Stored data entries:
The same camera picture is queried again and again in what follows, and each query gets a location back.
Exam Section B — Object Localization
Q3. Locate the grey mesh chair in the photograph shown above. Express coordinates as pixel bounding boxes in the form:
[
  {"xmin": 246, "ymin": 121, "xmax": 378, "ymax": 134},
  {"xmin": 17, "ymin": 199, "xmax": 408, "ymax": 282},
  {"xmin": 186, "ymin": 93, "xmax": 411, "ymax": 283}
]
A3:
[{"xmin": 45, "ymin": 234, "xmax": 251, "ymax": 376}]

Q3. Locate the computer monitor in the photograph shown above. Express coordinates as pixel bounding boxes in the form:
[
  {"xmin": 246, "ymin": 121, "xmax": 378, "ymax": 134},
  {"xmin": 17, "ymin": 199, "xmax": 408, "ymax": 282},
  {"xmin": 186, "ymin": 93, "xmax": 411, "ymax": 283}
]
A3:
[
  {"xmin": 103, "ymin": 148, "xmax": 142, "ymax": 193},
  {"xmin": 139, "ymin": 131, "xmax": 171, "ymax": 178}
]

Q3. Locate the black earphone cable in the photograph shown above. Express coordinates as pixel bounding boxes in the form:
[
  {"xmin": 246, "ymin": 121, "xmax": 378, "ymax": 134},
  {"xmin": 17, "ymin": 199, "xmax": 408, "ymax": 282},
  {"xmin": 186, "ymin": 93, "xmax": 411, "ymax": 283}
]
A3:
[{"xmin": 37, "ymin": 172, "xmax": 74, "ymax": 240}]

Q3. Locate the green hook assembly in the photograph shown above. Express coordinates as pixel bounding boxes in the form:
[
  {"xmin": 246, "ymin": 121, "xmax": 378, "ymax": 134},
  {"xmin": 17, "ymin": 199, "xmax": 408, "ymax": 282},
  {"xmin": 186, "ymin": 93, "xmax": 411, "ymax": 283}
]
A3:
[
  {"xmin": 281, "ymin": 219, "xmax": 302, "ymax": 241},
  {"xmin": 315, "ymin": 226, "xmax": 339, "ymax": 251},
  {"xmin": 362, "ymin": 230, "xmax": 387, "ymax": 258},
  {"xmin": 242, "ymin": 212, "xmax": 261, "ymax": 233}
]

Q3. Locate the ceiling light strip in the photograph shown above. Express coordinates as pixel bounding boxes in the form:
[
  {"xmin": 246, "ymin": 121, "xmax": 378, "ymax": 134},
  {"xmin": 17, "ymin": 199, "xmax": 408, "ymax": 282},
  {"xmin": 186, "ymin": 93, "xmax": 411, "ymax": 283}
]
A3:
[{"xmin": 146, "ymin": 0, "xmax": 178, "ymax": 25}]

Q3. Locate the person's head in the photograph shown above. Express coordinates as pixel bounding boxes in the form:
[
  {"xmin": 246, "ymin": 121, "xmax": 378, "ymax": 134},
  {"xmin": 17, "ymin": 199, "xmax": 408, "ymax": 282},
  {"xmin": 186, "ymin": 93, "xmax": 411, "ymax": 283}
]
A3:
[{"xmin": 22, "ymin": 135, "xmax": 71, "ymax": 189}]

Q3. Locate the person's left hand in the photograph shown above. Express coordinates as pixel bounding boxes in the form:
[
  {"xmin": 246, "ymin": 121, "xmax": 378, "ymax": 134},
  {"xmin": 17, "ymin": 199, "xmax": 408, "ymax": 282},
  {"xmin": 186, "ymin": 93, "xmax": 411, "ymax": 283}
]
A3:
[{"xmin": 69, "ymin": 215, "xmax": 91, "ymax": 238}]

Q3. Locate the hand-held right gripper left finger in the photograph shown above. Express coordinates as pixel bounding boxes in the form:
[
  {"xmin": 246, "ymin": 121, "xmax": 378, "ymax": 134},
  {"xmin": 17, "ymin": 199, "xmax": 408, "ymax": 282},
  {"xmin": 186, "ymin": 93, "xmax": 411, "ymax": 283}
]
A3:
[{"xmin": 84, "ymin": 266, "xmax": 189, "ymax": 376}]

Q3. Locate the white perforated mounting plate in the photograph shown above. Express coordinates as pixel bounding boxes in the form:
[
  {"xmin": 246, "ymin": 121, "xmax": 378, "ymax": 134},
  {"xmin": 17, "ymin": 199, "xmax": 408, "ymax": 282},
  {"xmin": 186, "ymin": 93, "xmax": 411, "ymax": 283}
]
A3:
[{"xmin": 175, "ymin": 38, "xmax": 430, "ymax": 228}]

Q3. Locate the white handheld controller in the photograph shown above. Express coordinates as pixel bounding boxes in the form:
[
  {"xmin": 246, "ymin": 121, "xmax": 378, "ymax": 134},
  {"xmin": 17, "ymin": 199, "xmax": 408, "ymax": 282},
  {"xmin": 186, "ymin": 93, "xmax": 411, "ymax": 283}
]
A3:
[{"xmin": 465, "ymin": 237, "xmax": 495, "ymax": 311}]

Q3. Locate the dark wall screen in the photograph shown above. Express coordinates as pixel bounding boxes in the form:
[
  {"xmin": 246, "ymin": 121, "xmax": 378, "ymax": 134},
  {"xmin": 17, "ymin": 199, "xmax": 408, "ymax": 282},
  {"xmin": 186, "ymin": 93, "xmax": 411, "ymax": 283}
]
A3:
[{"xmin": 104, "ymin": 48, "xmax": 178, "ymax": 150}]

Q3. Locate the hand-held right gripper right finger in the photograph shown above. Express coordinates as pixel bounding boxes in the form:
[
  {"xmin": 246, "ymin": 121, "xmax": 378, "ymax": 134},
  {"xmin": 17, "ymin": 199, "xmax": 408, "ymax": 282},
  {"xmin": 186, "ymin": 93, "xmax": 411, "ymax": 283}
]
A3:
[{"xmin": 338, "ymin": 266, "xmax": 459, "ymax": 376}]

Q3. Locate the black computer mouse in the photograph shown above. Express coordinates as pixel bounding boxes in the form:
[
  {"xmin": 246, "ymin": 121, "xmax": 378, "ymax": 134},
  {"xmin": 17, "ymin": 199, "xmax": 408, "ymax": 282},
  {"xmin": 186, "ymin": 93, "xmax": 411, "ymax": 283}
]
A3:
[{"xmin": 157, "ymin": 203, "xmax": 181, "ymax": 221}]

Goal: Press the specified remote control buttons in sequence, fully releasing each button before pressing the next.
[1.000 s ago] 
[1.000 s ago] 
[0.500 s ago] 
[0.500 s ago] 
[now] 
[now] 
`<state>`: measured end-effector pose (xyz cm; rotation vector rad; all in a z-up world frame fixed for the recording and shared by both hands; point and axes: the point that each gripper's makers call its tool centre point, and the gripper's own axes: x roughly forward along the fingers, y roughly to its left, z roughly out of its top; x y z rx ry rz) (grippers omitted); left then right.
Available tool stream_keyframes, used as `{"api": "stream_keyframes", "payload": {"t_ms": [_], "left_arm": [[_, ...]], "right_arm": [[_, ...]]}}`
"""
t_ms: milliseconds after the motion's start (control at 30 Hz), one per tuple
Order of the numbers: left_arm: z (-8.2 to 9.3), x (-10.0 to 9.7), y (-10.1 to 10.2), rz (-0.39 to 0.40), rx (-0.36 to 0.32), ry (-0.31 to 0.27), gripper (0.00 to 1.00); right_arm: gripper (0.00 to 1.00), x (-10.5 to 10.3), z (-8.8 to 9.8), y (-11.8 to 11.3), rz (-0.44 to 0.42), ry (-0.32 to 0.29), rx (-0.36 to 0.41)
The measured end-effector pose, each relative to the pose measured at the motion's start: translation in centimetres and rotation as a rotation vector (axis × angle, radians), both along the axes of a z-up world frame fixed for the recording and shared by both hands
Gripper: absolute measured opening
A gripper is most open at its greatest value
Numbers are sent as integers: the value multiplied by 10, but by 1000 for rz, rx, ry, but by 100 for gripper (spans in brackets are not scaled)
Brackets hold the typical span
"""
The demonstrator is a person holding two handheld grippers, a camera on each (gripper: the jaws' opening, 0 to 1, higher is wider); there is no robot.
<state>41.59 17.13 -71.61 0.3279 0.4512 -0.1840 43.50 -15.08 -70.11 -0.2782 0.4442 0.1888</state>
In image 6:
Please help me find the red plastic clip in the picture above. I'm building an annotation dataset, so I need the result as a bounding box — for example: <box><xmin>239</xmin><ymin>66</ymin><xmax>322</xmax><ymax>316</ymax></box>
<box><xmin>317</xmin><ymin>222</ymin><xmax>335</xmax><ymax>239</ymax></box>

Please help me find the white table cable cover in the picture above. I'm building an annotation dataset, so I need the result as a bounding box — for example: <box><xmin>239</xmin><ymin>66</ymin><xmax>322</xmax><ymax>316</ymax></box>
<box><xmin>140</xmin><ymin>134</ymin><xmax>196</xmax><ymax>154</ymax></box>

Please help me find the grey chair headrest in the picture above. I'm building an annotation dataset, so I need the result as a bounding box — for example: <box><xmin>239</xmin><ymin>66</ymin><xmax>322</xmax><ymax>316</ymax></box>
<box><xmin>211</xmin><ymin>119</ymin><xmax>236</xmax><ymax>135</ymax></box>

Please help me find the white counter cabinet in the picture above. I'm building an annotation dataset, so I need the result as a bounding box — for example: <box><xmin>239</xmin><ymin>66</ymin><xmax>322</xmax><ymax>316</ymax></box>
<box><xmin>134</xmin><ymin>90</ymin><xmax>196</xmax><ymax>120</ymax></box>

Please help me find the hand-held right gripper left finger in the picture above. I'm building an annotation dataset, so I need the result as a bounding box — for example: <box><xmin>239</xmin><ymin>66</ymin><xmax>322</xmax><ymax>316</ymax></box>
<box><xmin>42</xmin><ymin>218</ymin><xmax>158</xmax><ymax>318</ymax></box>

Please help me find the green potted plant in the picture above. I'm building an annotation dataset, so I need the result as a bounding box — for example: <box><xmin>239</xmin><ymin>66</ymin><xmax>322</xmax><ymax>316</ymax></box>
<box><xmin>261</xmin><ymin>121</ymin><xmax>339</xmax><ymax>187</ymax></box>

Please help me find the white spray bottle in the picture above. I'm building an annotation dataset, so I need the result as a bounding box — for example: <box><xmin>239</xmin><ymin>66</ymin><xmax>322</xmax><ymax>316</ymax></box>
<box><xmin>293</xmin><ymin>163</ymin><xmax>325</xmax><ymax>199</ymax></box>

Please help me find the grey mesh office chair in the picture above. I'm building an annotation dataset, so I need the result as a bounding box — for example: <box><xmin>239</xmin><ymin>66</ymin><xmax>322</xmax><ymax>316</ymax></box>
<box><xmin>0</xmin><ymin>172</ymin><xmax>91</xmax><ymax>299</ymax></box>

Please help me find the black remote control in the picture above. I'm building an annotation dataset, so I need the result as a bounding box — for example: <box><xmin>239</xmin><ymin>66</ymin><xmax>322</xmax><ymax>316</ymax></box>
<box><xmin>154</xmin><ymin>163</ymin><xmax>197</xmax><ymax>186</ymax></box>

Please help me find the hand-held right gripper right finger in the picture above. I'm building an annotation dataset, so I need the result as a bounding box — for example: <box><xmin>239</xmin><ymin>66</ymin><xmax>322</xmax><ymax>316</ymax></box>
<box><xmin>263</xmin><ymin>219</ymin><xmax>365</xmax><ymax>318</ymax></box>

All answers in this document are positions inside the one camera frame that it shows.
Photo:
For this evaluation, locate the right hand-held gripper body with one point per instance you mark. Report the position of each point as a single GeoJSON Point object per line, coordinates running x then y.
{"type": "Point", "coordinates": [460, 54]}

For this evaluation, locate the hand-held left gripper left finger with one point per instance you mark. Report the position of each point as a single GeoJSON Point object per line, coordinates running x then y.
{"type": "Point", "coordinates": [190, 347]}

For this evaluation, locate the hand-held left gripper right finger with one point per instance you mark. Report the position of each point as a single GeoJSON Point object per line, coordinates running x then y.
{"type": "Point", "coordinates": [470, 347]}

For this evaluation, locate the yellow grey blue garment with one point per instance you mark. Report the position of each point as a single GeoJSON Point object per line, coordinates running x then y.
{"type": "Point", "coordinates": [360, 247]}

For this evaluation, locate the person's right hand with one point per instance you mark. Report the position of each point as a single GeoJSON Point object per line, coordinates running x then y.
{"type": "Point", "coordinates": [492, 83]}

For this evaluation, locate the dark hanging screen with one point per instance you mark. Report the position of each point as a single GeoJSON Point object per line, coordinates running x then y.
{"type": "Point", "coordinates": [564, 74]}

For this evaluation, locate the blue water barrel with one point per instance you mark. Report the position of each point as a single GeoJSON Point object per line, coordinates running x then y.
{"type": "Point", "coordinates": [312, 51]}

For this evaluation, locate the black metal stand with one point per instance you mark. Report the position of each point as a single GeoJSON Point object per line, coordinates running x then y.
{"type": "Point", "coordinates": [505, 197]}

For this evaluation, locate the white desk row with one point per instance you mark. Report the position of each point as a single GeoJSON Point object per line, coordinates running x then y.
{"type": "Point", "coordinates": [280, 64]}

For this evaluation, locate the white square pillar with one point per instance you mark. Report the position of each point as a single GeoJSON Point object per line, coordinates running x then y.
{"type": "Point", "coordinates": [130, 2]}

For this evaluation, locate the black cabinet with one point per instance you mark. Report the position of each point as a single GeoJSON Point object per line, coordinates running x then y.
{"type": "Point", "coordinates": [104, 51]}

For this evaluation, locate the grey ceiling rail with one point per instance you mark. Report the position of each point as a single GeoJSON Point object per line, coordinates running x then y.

**Exercise**:
Locate the lines above that contain "grippers" and copy them.

**Task result**:
`<state>`: measured end-effector pose (xyz cm; rotation vector rad; all in a z-up world frame fixed for the recording and shared by both hands; point and axes: the point that each gripper's makers call its tool centre point, and the gripper's own axes: x roughly forward along the fingers, y roughly to its left, z roughly out of its top; x y z rx ry rz) (grippers omitted); left then right.
The demonstrator is a person holding two handheld grippers, a camera on each (gripper: the jaws' opening, 0 to 1, higher is wider); there is no robot.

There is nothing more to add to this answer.